# Work to be completed
Give the lines below again exactly, starting with the line that holds "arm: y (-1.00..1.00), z" and going on through the line that holds "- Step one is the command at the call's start".

(Dataset excerpts)

•••

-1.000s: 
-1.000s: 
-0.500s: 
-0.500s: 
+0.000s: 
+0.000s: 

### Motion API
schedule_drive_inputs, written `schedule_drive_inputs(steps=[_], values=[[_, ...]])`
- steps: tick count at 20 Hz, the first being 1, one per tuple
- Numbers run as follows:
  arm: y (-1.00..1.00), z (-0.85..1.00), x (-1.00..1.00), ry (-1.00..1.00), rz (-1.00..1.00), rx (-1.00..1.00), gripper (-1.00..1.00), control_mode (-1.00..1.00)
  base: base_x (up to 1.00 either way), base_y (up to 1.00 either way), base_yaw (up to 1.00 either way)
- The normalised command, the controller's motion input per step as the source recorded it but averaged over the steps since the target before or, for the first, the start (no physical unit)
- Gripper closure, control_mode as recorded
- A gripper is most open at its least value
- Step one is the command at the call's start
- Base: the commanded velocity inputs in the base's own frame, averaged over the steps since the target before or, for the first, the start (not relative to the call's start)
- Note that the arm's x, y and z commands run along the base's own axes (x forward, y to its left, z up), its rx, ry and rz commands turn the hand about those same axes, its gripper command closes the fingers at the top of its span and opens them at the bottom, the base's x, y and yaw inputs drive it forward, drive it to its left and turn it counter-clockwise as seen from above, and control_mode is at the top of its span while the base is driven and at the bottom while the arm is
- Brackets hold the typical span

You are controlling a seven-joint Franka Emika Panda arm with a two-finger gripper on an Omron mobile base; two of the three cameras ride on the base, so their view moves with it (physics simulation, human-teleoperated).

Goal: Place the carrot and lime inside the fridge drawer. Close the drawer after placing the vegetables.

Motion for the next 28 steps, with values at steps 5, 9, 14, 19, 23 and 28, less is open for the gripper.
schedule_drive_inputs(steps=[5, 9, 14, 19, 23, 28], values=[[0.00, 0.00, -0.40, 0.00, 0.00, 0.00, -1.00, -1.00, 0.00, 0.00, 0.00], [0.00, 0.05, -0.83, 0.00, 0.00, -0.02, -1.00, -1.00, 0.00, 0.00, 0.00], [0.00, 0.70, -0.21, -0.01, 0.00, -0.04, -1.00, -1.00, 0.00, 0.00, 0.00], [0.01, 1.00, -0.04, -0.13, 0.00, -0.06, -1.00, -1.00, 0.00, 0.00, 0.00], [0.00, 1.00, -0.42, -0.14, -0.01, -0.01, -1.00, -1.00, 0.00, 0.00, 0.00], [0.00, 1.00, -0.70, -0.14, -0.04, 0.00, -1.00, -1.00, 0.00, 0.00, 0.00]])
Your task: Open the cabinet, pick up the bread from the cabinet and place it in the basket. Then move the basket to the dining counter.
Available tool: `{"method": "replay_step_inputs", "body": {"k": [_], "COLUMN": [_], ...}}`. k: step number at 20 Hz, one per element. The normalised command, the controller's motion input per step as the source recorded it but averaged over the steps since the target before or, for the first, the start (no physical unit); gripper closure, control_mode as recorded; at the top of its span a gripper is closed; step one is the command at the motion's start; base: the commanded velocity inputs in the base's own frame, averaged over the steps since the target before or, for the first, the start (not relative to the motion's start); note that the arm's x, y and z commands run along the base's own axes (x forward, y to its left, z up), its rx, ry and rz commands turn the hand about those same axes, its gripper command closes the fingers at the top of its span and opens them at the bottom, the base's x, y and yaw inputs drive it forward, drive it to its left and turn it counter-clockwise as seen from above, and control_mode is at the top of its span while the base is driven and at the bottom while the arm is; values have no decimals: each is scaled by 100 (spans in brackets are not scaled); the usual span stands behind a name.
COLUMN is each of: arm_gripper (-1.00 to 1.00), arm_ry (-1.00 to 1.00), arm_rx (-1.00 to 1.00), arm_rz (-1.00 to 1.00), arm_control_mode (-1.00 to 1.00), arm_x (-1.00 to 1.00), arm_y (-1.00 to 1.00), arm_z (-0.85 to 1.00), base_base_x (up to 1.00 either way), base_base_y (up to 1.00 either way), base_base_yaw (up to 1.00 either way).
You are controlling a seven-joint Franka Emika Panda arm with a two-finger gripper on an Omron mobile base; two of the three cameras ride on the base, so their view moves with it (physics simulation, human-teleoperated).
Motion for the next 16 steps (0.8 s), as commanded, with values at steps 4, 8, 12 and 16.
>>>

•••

# Task result
  arm: y (-1.00..1.00), z (-0.85..1.00), x (-1.00..1.00), ry (-1.00..1.00), rz (-1.00..1.00), rx (-1.00..1.00), gripper (-1.00..1.00), control_mode (-1.00..1.00)
  base: base_x (up to 1.00 either way), base_y (up to 1.00 either way), base_yaw (up to 1.00 either way)
- The normalised command, the controller's motion input per step as the source recorded it but averaged over the steps since the target before or, for the first, the start (no physical unit)
- Gripper closure, control_mode as recorded
- A gripper is most open at its least value
- Step one is the command at the call's start

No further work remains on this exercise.